The exhibition in Shanghai is presented in three parts. The first, Transportation Between China and the West, outlines trade and exchanges between the country and Europe from the 16th to 18th centuries. As new sea routes were developed, Chinese porcelain reached more destinations in Europe, where it gained popularity among the wealthy.
The second part, Fusion Between China and the West, shows how Chinese porcelain integrated into and helped shape daily life in Europe. Visitors will find examples of this porcelain painted, mounted, modified, or intended as furnishings in Europe.
A digital reproduction of the domed ceilings at the Santos Palace in Portugal, decorated with Chinese porcelain, is among the exhibits in this section. Visitors will also discover Chinese Buddha statues repurposed as candle holders, celadon bowls redesigned as incense burners, and a Chinese incense container transformed into a cigarette box.

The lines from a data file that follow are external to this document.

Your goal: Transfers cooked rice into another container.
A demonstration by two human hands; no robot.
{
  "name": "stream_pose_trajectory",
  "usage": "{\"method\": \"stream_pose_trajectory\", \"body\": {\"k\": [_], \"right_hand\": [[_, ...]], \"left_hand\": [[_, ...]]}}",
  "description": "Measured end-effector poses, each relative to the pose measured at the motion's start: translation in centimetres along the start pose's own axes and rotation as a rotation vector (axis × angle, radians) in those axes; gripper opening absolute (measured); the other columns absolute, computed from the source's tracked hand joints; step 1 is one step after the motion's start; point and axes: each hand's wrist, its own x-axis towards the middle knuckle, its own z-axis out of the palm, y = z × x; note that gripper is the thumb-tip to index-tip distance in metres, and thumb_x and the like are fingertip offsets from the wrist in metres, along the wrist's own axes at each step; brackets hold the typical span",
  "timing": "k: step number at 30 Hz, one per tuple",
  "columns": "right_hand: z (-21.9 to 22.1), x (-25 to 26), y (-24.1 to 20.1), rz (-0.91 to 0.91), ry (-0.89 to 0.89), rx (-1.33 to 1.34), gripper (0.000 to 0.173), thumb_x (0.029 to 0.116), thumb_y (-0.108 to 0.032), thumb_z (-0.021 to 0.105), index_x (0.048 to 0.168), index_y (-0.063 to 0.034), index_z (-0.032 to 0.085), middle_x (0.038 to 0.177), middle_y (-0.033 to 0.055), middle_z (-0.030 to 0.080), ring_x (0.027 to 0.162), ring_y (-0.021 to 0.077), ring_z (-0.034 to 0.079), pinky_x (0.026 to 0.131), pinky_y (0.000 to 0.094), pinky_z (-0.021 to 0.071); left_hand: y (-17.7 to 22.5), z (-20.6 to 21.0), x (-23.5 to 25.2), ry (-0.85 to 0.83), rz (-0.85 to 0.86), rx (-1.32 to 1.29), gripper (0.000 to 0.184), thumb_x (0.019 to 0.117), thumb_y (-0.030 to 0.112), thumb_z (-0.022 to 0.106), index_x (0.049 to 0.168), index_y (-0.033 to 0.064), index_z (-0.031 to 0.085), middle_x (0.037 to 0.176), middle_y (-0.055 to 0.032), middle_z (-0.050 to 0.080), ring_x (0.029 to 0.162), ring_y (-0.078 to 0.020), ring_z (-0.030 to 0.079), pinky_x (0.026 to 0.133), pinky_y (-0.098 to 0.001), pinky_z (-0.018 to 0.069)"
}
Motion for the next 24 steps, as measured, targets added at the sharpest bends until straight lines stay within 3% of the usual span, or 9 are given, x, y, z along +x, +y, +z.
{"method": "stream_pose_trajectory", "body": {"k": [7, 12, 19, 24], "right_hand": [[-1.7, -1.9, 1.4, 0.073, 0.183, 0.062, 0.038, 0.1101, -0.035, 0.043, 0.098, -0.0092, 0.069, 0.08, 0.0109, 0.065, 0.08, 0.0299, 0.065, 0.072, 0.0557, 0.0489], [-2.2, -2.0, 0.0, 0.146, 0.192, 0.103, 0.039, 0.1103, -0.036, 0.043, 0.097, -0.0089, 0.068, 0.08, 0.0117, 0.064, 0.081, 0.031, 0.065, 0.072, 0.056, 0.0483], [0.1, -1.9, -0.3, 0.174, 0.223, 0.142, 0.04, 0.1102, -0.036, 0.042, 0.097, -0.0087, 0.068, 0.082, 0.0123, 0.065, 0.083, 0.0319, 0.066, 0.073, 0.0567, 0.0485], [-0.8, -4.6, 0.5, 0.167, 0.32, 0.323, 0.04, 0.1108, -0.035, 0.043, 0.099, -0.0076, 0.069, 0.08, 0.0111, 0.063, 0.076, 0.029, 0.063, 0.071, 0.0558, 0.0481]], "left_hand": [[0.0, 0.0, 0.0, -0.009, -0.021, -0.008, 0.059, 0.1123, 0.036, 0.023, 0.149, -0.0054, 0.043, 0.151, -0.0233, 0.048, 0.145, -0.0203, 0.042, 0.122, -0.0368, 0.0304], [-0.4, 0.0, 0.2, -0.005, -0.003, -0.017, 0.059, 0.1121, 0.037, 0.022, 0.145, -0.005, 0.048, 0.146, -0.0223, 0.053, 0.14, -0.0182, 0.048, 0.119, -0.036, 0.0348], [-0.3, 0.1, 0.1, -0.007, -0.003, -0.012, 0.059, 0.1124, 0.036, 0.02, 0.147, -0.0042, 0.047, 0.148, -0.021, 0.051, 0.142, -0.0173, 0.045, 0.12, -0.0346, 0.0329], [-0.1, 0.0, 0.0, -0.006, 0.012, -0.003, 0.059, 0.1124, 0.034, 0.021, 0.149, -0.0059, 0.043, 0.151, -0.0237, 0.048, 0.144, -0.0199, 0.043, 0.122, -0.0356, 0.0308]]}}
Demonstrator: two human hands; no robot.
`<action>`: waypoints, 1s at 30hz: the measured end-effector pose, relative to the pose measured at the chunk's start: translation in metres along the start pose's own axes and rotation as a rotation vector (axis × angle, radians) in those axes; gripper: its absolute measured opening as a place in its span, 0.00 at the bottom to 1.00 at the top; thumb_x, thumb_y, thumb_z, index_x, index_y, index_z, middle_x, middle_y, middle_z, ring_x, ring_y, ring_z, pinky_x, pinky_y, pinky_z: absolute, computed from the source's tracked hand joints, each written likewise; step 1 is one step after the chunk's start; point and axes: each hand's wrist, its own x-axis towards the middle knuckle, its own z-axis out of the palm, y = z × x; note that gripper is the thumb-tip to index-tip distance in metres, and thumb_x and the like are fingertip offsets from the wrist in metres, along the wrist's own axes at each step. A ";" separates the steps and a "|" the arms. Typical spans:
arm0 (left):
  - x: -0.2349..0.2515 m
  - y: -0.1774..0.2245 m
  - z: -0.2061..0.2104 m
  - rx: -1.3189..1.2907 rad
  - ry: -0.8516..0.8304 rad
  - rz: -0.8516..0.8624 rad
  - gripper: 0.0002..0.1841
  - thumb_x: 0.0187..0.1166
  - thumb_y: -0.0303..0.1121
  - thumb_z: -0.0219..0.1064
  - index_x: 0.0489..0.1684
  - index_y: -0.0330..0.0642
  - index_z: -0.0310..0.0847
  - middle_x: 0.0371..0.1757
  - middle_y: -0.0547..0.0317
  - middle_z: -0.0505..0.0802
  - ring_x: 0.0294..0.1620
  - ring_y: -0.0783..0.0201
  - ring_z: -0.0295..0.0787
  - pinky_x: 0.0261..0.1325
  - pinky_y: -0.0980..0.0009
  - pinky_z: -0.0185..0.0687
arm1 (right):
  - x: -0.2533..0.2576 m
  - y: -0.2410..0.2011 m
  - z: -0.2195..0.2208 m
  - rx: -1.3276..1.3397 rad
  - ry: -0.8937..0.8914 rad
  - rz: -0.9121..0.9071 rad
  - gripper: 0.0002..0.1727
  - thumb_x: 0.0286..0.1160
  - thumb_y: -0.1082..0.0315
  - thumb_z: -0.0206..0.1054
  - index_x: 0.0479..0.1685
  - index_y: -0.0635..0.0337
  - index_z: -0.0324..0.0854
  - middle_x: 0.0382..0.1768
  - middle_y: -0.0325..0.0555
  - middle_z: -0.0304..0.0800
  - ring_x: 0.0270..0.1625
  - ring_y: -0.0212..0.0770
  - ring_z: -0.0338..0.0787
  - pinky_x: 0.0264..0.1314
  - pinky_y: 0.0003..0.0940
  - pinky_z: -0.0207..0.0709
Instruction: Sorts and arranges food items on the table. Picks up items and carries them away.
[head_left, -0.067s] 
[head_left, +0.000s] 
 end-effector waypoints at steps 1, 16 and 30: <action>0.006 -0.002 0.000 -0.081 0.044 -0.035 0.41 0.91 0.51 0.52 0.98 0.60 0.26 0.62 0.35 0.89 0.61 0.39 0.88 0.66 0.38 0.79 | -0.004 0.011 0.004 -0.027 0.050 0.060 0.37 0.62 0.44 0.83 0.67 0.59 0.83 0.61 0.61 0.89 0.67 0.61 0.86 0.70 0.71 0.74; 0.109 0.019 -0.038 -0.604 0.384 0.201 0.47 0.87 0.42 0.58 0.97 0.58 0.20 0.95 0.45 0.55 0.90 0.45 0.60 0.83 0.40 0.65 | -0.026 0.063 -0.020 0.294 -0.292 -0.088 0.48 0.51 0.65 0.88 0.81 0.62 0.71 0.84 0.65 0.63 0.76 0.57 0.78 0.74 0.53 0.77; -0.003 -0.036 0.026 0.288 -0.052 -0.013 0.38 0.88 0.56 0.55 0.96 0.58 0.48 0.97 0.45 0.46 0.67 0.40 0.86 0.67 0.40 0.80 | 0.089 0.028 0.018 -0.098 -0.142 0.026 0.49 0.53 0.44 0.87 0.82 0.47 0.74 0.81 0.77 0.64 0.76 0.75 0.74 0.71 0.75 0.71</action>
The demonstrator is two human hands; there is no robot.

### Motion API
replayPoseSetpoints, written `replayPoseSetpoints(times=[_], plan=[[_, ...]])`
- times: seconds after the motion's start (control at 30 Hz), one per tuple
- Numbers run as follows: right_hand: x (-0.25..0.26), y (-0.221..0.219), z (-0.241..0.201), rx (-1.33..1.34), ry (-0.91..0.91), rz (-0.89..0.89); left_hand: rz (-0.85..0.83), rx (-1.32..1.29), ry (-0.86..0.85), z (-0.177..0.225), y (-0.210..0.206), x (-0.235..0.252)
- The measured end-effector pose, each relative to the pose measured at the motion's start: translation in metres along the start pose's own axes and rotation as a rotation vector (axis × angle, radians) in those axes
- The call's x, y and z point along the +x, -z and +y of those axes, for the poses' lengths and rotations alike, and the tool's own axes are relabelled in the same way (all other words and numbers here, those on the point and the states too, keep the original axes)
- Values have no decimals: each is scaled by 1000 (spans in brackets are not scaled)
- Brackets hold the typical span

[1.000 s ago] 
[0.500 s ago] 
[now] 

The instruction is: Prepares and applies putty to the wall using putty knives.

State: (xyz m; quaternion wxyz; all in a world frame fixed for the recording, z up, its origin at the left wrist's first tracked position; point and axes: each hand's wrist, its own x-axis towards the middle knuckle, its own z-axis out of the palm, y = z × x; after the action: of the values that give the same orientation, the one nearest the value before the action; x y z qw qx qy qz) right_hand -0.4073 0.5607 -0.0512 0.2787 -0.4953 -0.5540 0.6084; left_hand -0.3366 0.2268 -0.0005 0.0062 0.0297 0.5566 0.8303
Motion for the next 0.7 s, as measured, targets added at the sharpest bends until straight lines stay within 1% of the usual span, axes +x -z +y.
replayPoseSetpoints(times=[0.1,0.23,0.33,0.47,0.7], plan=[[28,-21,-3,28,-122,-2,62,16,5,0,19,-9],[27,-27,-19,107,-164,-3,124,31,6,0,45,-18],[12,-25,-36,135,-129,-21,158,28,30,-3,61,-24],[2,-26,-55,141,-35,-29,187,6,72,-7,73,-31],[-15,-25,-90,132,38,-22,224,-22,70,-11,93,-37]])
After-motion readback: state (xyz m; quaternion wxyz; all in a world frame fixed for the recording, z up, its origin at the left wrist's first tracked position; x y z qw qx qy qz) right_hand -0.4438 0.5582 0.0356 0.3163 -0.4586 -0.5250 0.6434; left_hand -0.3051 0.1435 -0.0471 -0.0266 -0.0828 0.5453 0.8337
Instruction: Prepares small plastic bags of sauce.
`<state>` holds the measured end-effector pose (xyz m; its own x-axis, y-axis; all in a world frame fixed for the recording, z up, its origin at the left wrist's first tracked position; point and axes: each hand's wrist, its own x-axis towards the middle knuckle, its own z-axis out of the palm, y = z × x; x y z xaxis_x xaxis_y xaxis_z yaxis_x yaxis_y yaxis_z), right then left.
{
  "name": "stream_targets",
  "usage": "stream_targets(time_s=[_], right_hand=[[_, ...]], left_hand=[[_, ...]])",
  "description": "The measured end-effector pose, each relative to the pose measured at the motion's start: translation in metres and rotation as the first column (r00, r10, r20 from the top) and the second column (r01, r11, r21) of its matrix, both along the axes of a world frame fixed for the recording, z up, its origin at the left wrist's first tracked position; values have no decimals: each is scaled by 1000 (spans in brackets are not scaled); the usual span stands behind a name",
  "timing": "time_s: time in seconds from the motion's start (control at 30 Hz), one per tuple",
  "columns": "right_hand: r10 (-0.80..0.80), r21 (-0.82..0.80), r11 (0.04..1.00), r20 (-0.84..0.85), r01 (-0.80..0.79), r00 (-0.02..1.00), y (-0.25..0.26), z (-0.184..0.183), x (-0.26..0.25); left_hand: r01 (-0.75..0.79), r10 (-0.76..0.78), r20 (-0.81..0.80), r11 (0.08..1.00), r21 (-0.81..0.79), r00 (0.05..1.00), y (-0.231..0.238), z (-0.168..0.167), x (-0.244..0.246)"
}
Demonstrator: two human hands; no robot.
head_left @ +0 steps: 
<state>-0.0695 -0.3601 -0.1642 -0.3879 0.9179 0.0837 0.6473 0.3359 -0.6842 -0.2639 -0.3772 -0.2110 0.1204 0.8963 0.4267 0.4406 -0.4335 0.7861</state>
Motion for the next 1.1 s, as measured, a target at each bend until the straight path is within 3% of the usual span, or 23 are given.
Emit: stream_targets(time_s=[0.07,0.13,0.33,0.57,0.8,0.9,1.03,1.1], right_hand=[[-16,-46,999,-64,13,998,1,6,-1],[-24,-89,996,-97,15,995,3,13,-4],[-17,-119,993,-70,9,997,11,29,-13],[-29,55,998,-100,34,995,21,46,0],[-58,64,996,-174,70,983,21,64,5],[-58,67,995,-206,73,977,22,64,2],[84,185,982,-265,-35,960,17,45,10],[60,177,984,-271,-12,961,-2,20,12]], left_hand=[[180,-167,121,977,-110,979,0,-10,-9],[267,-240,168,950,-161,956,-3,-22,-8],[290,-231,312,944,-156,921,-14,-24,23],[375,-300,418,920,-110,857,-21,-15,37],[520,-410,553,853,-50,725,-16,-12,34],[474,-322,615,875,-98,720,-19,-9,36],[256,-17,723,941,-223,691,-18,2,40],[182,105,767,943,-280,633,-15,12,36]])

The third part of the display,Encounters Between China and the West, features fine examples of imitation Chinese porcelain and items made in China but bearing inscriptions from overseas. On some, Western words are written awkwardly by Chinese craftsmen, while others bear unrecognizable Chinese characters written by Western artisans.
One of the final exhibits visitors will see at the exhibition is a polychrome tile panel from the Rijksmuseum in Amsterdam, the Netherlands.
Created in the Dutch city of Delft between 1690 and 1720, the upper half of the panel depicts familiar figures from ancient Chinese folklore in a courtyard setting. The lower part features Chinese warriors on horseback encountering native Americans sporting feathered headdresses and wielding hunting spears.
Guiding journalists on a tour of the exhibition, Chen said: "Now that both sides know each other so well, we can easily point out incorrect details in these artworks, but do such stereotypes and wrong ideas still exist in our perception of each other?"
She added that as the exhibition starts from the Age of Exploration, perhaps visitors can experience not just a journey to discover new continents, but also gain a fresh understanding of the world.